Finale salvata dalla musica: voto 7. Un’apertura da pelle d’oca. Il nuovo singolo di JJ, vincitore della scorsa edizione dell’Eurovision Song Contest, seguito dalla classica sfilata delle bandiere dei Paesi in gara e l’orchestra dal vivo, ha acceso subito il palco con energia pura ed emozioni vere. Sorrisi, entusiasmo, inclusione: ingredienti che in tv non si vedono così spesso. La conduzione? A tratti macchinosa. La scaletta delle tre serate? Più lunga di un lunedì mattina. Eppure, alla fine, è la musica a salvare questa 70ª edizione della kermesse. C’erano i colori, le grandi voci, l’adrenalina giusta. E soprattutto quella sensazione collettiva che solo l’Eurovision sa creare. Risultato finale: chi dice di non aspettare già il 2027… probabilmente sta mentendo.

Pagelle Eurovision 2026: i bocciati della finale del 16 maggio 2026 su Rai 1

L’attesa aumenta il desiderio? Insomma… voto 5. Ma davvero serviva tutto questo tempo tra la gara e il verdetto? Chi segue l’Eurovision Song Contest sa bene che, di solito, i ritmi sono più serrati (altro che Sanremo targato Amadeus). Qui, invece, la sensazione è stata quella di una diretta infinita. L’attesa del risultato, invece di creare hype, ha finito per consumarlo. Anche gli spot pubblicitari sembravano più lunghi del solito, come se il tempo si fosse improvvisamente allungato solo per noi spettatori. Certo, la logica c’è: dare spazio al voto, lasciare al pubblico il tempo di scegliere il vincitore. Ma quando la gara è così incalzante da non concederti nemmeno il tempo di accavallare le gambe sul divano, poi è difficile accettare che il finale arrivi con il contagocce. Sarà l’impazienza moderna, sarà la voglia di sapere subito come va a finire (magari anche il destino di Sal Da Vinci che aleggiava nell’aria) ma questa volta la tensione non è esplosa: si è semplicemente diluita.

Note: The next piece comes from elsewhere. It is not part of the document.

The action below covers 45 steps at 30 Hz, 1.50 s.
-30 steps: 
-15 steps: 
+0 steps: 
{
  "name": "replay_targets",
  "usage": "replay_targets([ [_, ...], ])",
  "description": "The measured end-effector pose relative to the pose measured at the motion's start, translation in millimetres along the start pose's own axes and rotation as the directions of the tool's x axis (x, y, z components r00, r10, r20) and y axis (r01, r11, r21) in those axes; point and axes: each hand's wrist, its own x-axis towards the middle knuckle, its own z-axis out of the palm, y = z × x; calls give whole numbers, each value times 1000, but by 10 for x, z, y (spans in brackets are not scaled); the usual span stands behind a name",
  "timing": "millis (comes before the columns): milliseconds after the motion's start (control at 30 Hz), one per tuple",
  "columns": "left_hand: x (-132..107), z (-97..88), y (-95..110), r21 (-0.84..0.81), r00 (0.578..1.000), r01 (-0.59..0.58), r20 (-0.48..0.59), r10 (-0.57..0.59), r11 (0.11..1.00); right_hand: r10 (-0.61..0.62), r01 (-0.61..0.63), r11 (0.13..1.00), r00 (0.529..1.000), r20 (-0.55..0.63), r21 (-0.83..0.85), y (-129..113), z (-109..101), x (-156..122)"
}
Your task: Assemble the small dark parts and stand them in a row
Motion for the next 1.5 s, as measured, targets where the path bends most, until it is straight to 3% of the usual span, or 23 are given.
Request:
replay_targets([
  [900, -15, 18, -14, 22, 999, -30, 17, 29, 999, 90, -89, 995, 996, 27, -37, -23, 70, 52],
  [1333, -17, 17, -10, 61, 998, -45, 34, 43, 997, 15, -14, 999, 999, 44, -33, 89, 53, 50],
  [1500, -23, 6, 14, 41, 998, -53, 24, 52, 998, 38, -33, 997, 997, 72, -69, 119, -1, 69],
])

Classifica amara e ingiusta: voto 3. Ci aspettavamo i famosi 12 punti da più di qualcuno? Forse sì, inutile negarlo. Il percorso di Eurovision Song Contest ha raccontato però un’altra storia: un brano accolto in arena a Vienna tra cori, mani alzate e voce del pubblico a squarciagola, ma poi tradotto in voti molto meno entusiasti. Sal Da Vinci ha portato sul palco un pezzo che ha funzionato dal vivo, che ha acceso l’arena e creato partecipazione immediata. E proprio per questo lo scarto tra reazione del pubblico presente e classifica finale pesa ancora di più. Paura? Strategia? Gusti diversi? Difficile dirlo. Ma resta quella sensazione classica da Eurovision: quando il palco dice una cosa e la classifica, a volte, ne racconta un’altra. Non ci hanno capiti. O forse, semplicemente, non ci hanno votati. Applausi alla vincitrice dalla Bulgaria: DARA con Bangaranga.

Rai: mangiatevi i gomiti. Voto 2. Un Eurovision Song Contest sottotono ancora prima di iniziare. Poco hype, promozione quasi invisibile e quella sensazione fastidiosa di occasione lasciata lì, a metà strada tra il dimenticatoio e il "poi vediamo". E pensare che in passato la macchina era ben diversa: pubblicità martellante, presenza costante sui social e sui canali della tv di Stato, un racconto continuo che accompagnava il pubblico fino alla finale. Quest’anno invece tutto più tiepido, quasi distratto. Scelte editoriali? Priorità diverse tra sport ed eventi? Possibile. Ma il risultato è uno solo: molti si sono accorti del contest quando era già iniziato, altri lo hanno proprio perso per strada. Questo che fa male davvero: un evento così è un’occasione per intercettare pubblico giovane, allargare lo sguardo, portare gente nuova davanti allo schermo. Invece niente. Un treno che passa, e anche stavolta non siamo riusciti a salirci con costanza e lucidità.